An important differential diagnostic consideration would include Gaucher disease, a lipid storage disease due to a deficiency in glucocerebrosidase.
Erdheim-Chester disease
Based on the provided imaging examinations (including X-ray, CT, MRI, and bone scintigraphy), the following main features can be observed:
Based on the clinical presentation (fever, significant weight loss, bone pain, muscle pain, respiratory symptoms) and imaging findings, the following diagnoses or differential diagnoses are considered:
Considering the patient’s age, symptoms, weight loss, and the characteristic bilateral lower-limb bone involvement and pulmonary findings, Erdheim-Chester Disease is the primary consideration.
Combining the clinical symptoms (prolonged fever, significant weight loss, lower limb bone pain, interstitial lung changes) with the imaging findings (symmetrical sclerosis in the metaphyseal regions of long bones, bone scintigraphy showing diffuse radiotracer uptake in both lower limbs, and pulmonary interstitial disease), the overall picture strongly suggests Erdheim-Chester Disease (ECD). Definitive diagnosis typically requires histopathological confirmation (e.g., “foamy” histiocytes in bone or other involved tissues).

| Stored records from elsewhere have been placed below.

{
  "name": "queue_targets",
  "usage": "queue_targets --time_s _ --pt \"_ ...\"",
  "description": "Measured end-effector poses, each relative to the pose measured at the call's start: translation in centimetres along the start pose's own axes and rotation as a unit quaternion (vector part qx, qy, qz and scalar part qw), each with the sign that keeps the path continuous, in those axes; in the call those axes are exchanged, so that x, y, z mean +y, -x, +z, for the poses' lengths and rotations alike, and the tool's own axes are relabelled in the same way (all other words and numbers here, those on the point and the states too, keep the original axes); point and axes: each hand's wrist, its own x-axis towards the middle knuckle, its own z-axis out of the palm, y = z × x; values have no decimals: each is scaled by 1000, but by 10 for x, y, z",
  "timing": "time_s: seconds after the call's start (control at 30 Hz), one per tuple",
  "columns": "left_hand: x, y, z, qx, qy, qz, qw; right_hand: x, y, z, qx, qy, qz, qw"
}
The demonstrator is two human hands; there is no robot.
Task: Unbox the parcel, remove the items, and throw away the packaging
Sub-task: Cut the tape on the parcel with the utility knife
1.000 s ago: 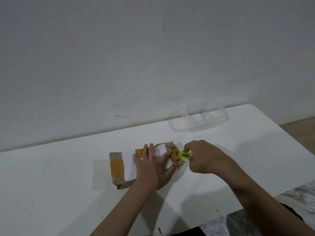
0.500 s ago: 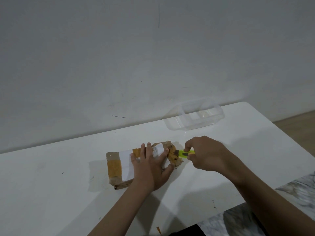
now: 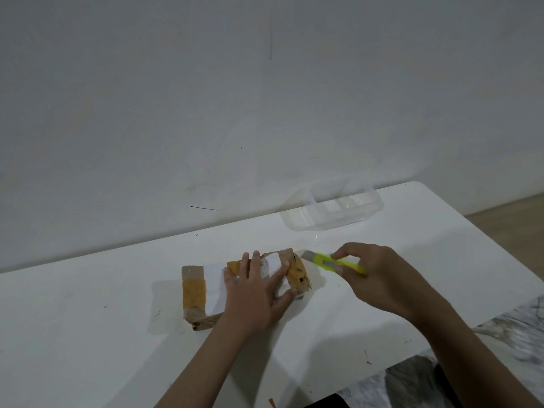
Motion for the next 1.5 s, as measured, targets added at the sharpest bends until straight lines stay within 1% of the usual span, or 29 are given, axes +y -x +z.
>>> queue_targets --time_s 0.07,0.17,0.23,0.33,0.43,0.5,0.57,0.67,0.77,0.83,0.9,0.97,1.03,1.07,1.13,1.2,1.27,1.3,1.37,1.4,1.5 --pt "-9 -1 -2 -12 15 27 999 -2 0 3 23 -110 32 993" --pt "-24 1 -8 -28 20 66 997 -7 0 17 48 -273 96 956" --pt "-31 5 -12 -22 5 71 997 -9 -1 27 65 -318 112 939" --pt "-35 14 -15 -13 8 49 999 -9 -5 39 83 -347 126 925" --pt "-39 23 -15 -1 21 12 1000 -11 -8 48 83 -365 126 919" --pt "-41 28 -17 -7 16 -17 1000 -12 -10 53 77 -377 123 915" --pt "-43 32 -20 -10 9 -40 999 -11 -11 58 63 -383 125 913" --pt "-51 34 -24 7 22 -78 997 -12 -12 66 38 -381 115 917" --pt "-64 32 -28 12 88 -111 990 -14 -12 71 32 -386 106 916" --pt "-65 29 -30 33 166 -130 977 -16 -12 74 29 -395 102 913" --pt "-59 26 -29 58 207 -152 965 -19 -13 77 25 -402 97 910" --pt "-54 22 -20 65 181 -153 969 -21 -14 81 21 -402 95 910" --pt "-56 19 -13 51 147 -144 977 -24 -17 84 15 -402 94 911" --pt "-60 19 -12 39 148 -136 979 -25 -18 86 12 -401 94 911" --pt "-71 19 -17 4 162 -112 980 -27 -19 90 5 -399 95 912" --pt "-86 24 -26 -50 161 -96 981 -28 -21 93 -2 -396 95 913" --pt "-101 31 -35 -89 139 -97 981 -29 -22 96 -6 -392 95 915" --pt "-106 34 -39 -95 124 -102 983 -30 -23 97 -7 -388 95 917" --pt "-111 38 -46 -89 108 -122 983 -32 -23 99 -9 -384 92 919" --pt "-110 38 -47 -80 118 -132 981 -33 -23 100 -10 -383 90 919" --pt "-97 36 -43 -22 166 -165 972 -37 -24 102 -16 -382 85 920"
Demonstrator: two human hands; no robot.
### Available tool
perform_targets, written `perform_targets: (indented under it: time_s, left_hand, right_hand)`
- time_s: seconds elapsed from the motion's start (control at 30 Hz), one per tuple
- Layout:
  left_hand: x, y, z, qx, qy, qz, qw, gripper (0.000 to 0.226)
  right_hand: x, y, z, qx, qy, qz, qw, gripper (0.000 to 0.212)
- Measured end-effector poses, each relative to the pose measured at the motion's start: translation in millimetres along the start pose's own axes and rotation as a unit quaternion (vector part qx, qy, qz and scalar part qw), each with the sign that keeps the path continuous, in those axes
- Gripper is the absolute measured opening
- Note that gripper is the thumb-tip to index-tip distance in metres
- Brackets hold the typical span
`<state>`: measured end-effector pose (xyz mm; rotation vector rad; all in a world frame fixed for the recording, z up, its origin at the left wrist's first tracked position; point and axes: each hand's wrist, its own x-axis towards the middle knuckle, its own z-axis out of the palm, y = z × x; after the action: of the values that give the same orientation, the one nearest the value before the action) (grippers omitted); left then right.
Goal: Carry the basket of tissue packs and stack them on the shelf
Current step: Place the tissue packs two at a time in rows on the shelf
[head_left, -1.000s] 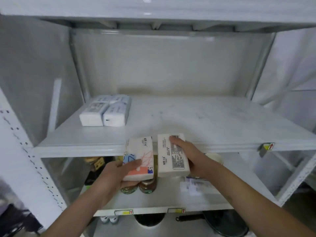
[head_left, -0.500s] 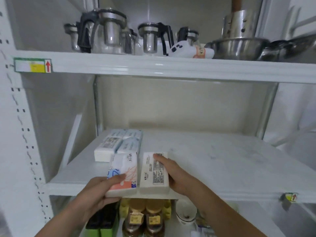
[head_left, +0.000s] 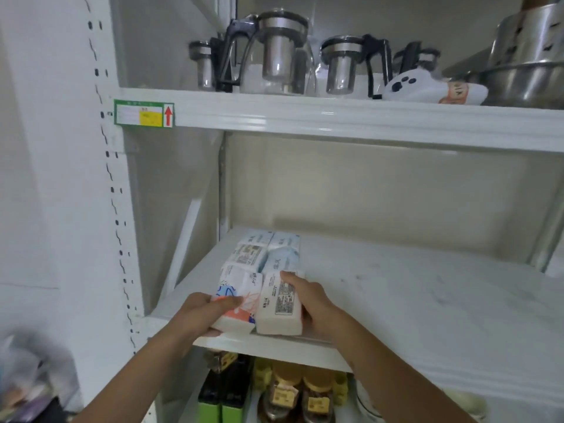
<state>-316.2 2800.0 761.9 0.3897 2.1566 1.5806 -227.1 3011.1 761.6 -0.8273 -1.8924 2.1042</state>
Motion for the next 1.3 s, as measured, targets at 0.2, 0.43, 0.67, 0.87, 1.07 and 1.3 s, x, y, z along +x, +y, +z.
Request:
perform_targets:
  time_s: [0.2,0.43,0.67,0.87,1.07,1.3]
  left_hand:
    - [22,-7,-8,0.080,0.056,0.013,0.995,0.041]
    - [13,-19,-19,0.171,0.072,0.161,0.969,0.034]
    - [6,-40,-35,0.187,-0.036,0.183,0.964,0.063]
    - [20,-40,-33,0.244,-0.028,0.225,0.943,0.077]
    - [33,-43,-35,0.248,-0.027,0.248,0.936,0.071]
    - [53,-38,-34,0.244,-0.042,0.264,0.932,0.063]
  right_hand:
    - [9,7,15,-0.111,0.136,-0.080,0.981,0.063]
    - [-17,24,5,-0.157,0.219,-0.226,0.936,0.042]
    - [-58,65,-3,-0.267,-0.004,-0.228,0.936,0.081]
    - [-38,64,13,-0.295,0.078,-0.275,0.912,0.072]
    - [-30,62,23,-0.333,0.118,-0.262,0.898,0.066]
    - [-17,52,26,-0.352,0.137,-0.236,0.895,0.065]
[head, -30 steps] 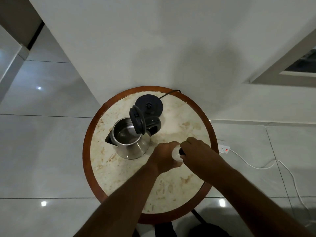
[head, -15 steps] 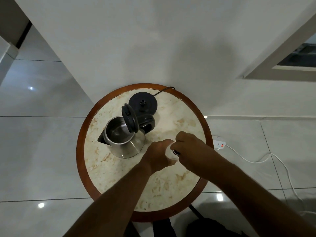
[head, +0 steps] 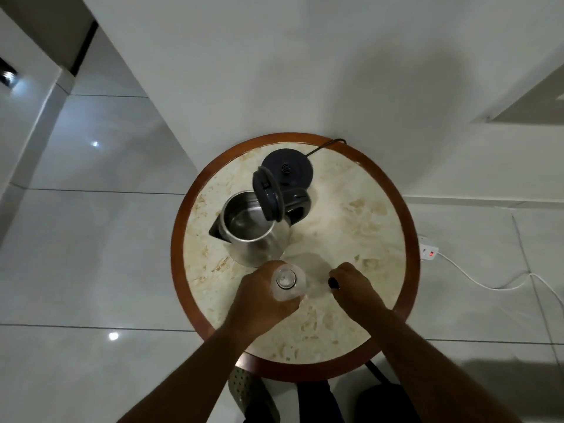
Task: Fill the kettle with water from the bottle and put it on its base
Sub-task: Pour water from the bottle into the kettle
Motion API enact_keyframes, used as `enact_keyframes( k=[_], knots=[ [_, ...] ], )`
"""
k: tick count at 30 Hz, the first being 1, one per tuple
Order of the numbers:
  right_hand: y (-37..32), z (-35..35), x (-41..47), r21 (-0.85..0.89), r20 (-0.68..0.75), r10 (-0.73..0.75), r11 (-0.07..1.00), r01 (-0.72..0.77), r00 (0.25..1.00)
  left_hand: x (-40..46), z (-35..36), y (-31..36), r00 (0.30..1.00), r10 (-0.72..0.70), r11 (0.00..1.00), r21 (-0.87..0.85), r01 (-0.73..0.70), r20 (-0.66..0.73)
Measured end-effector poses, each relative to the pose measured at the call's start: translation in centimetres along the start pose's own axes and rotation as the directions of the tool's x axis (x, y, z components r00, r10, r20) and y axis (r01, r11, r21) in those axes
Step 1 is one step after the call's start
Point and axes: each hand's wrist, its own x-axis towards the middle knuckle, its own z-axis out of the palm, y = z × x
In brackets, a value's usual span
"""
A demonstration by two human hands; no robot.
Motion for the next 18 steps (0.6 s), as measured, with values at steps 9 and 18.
enact_keyframes(
  k=[9,18],
  knots=[
    [-5.3,0.9,-0.1,0.144,0.027,0.023,0.989,-0.027,0.999,-2.0,-3.1,-2.6,0.994,-0.065,0.997,-0.053,0.06,-0.094],
    [-13.2,0.2,-3.0,0.672,-0.093,-0.133,0.723,0.161,0.987,-0.7,-8.3,-0.8,0.981,-0.173,0.969,-0.165,0.185,0.088]
  ],
)
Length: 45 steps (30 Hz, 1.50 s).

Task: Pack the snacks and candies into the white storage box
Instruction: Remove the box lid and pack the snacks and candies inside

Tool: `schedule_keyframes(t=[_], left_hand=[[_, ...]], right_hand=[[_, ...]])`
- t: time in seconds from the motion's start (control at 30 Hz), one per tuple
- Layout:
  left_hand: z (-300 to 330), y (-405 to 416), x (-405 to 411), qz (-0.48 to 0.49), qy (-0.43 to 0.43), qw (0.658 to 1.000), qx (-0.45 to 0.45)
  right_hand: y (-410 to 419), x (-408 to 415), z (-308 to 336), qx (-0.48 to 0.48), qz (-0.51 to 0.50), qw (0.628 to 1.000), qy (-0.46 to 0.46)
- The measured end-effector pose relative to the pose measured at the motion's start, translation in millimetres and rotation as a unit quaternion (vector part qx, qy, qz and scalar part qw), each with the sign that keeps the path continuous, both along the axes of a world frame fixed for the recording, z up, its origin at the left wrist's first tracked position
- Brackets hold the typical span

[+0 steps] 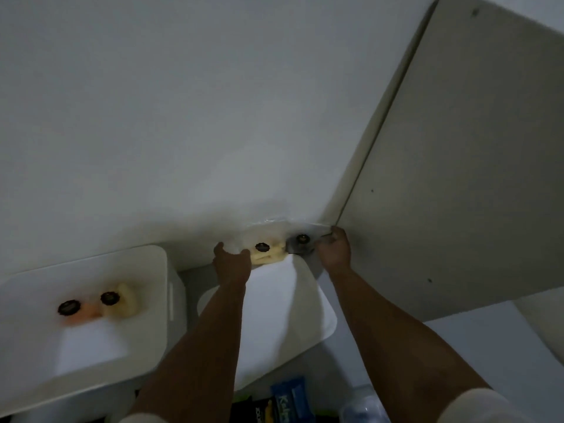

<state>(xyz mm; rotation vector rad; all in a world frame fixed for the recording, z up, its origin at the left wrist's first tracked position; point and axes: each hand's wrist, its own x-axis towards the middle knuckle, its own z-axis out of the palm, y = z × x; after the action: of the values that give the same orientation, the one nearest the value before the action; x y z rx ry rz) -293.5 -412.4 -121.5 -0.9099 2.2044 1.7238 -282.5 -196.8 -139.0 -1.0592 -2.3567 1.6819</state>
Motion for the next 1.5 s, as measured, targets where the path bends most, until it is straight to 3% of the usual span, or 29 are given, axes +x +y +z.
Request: schedule_keyframes(t=[0.1, 0.4, 0.7, 0.9, 1.1, 1.23, 1.5], left_hand=[[-18, -2, -14, 0.032, 0.016, 0.999, 0.005], [-19, 10, -13, -0.064, 0.112, 0.988, -0.079], [51, -21, 21, -0.091, 0.192, 0.976, -0.039], [121, -97, 49, -0.076, 0.257, 0.962, -0.050], [153, -200, 67, -0.022, 0.256, 0.963, -0.076], [153, -258, 85, 0.017, 0.233, 0.968, -0.095], [97, -334, 88, 0.069, 0.140, 0.981, -0.111]], right_hand=[[2, -15, -18, -0.004, 0.019, 0.999, 0.028], [0, -2, -23, 0.000, 0.007, 1.000, 0.026], [-41, 40, 67, -0.045, -0.014, 0.993, 0.106], [-117, 53, 133, -0.040, 0.033, 0.985, 0.166], [-215, 59, 183, -0.107, 0.092, 0.972, 0.190], [-275, 61, 189, -0.147, 0.134, 0.967, 0.159], [-351, 49, 150, -0.097, 0.156, 0.981, 0.057]])
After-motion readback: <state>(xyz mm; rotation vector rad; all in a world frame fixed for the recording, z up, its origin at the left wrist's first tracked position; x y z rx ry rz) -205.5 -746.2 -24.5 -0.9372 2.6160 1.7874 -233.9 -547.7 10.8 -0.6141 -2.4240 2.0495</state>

There is currently no standardized regimen for Erdheim-Chester Disease. Common therapeutic approaches include:
In managing Erdheim-Chester Disease, patients may experience:
Hence, an individualized rehabilitation and exercise program is needed to gradually restore functional capacity and maintain cardiopulmonary fitness:
Based on the FITT-VP principle (Frequency, Intensity, Time, Type, and Progression) when adjusting the exercise program:
This report is based solely on the current imaging and clinical information provided and cannot replace a thorough clinical evaluation or other specialized examinations. Please consult a specialist for specific treatment and rehabilitation advice.